In the coming weeks we will hear a great deal about what courts and judges ought to be. The confirmation hearings for Judge Sonia Sotomayor will bring out partisans on all sides who will argue, as they do whenever an important court appointment is up for consideration, that the law matches their particular philosophy. We hear that judges ought to be originalists or that they need to consider the evolving nature of society, or various other constructs. These partisans have in common the notion that the law is set and can be known objectively.
Oh, that it were so. It would make life so much easier and probably cheaper for those who needed to employ lawyers. If only you could present the case for side A, listing all the points on their side, do the same for side B and then compute the sum. The judgment would be objective, understandable, transparent and indisputable for all to see.
If the law could ever be that straightforward, we would not find the following assertion in B. Berachot 6a that
When three sit in judgment God’s Presence joins them, as it is said, ‘In the midst of the judges [God] judges’ (Psalm 82: 1).
As the passage continues we learn that judging is not simply a matter of making peace or finding compromises, but is an act of Torah.
To understand how this passage from the gemara understands the act of judging it is necessary to consider what it means by an act of Torah. In B. Shabbat 78b a Tanna (teacher) of the school of Rabbi Ishmael compares the words of Torah to a hammer hitting a rock. “Just as the strike of the hammer produces many sparks, so every single word that comes from the mouth of the Holy Blessing One separates into 70 languages.” It is a stunning assertion: Every word of Torah can be understood in multiple ways and there are multiple correct ways of understanding! To discern which is the best meaning for any given circumstance requires learning, flexibility, and a willingness to consider many points of view.

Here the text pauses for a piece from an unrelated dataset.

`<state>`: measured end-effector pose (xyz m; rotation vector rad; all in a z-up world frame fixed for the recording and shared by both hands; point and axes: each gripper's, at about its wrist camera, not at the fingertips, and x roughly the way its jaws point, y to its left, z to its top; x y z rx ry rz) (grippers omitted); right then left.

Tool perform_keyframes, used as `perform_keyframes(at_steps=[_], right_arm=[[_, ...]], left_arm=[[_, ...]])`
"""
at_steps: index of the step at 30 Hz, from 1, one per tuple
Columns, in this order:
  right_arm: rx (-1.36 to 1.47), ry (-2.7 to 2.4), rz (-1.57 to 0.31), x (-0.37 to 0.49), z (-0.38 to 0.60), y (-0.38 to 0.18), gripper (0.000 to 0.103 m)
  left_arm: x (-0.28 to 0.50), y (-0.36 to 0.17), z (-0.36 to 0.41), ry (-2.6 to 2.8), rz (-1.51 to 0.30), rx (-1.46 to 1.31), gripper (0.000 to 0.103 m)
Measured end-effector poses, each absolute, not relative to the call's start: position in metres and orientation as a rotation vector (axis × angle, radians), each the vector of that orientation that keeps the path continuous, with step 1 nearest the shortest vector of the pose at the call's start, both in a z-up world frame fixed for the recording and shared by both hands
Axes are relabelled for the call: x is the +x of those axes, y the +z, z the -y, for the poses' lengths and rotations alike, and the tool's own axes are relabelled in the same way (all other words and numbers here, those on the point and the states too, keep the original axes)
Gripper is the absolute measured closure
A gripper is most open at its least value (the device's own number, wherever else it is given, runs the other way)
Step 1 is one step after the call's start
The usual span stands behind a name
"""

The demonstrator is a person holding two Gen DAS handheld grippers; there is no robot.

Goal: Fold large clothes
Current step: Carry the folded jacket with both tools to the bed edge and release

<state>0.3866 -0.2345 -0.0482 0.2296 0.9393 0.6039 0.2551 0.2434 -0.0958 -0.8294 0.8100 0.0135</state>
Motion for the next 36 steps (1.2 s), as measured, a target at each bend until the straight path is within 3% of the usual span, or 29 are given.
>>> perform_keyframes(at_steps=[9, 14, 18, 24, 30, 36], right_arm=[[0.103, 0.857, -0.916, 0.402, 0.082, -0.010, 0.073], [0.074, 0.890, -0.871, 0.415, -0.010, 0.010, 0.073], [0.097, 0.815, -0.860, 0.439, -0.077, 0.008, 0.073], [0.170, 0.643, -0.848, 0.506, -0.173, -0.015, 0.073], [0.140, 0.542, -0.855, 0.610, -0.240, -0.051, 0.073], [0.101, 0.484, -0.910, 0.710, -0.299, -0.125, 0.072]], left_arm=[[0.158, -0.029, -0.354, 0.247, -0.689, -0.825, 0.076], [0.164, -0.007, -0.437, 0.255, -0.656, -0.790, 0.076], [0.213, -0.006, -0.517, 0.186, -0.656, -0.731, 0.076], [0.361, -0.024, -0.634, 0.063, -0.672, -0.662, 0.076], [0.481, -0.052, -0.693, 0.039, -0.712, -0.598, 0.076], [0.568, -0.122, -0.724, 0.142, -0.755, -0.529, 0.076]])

If what is true of Torah is true of the law, as our passage suggests, then it is easy to understand that the act of judging is a matter of discernment in the face of multiple possible solutions. The Talmudic commentator Menachem Meiri (13th century Catalonia) argues that even one who is authorized to judge alone on a given topic should not do so. Rather he argues that when three judges deliberate together, engaging in give and take as they understand the issues involved, clarifying and discussing before deciding, they are more likely to discover the most fitting and truthful solution, and they will be protected from making errors. This is a case for having multiple perspectives contending with each other in order to arrive at a decision that is not THE truth, but is the best truth for the moment.
The Talmud lists in B. Sanhedrin 17a various qualifications that judges should have. Most are what you might expect: men [sic] of stature and wisdom, handsome and mature, having a knowledge of witchcraft (read: science and technology) and a mastery of all the known languages of humankind. Rab, the head of the 3rd century Babylonian academy, responds to that list and adds a surprising and radical requirement. He taught: "Do not seat someone on the Sanhedrin who cannot prove, using Biblical texts, that a reptile, an animal that crawls on the earth, is clean." To translate: an animal that crawls on the earth is explicitly unclean according to Leviticus 11:29. In order to declare such an animal clean using the Torah demands one to turn Torah on head and inside out.
Rab’s radical requirement, which emerges from a discussion concerning capital punishment, recognizes the complexity of law. His approach grants law both respect and flexibility. He asserts that every defendant deserves a judge who can see all sides, even the most unlikely sides of an argument, so that the best truth might emerge. It is because the law is so complex that the Presence of God needs to join the three who make up the court.
As you listen to the arguments for and against Judge Sotomayor, listen to hear who makes the law simple and who makes it complex.